Problem requirements =>
Please output the section of the listing below that opens with the line containing "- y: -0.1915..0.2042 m" and closes with the line containing "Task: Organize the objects", exactly and with nothing else.
-- -- --
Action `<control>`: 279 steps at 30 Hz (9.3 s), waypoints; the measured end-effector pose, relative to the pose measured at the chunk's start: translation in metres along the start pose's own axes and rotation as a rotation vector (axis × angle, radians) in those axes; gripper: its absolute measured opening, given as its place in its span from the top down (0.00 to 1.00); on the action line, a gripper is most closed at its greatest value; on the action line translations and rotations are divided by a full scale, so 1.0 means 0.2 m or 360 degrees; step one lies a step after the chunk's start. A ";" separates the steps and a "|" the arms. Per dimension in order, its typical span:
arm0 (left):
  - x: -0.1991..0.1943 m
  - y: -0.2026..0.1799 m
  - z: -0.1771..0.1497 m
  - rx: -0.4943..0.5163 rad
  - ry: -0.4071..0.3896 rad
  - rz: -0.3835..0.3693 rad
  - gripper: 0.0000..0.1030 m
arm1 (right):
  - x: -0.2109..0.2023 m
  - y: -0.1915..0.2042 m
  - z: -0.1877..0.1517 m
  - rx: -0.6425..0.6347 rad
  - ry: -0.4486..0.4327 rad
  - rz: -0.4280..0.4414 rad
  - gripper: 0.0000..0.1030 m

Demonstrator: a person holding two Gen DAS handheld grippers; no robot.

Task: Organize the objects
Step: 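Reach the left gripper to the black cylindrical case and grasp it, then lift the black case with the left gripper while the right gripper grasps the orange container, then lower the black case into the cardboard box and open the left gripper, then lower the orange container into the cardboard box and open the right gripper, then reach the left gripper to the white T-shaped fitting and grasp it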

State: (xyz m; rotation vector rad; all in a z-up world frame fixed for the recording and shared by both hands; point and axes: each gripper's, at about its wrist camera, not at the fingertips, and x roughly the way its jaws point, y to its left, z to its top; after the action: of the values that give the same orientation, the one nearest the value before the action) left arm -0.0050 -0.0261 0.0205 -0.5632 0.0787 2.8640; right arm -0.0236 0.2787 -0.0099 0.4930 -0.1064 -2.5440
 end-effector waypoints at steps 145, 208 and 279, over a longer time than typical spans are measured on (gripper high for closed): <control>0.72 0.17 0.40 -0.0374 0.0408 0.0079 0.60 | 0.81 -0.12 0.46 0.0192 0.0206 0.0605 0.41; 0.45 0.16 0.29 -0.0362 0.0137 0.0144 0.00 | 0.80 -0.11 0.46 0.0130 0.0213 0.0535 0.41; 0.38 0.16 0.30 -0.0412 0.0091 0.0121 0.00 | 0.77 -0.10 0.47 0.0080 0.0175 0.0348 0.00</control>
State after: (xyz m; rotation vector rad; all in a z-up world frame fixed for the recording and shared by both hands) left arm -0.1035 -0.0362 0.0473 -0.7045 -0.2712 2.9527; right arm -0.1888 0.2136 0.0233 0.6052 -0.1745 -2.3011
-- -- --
Your solution =>
  - y: -0.1915..0.2042 m
  - z: -0.1877..0.1517 m
  - rx: -0.6425..0.6347 rad
  - ry: -0.4486..0.4327 rad
  - rz: -0.4280..0.4414 rad
  - gripper: 0.0000..0.1030 m

Demonstrator: a person holding two Gen DAS handheld grippers; no robot.

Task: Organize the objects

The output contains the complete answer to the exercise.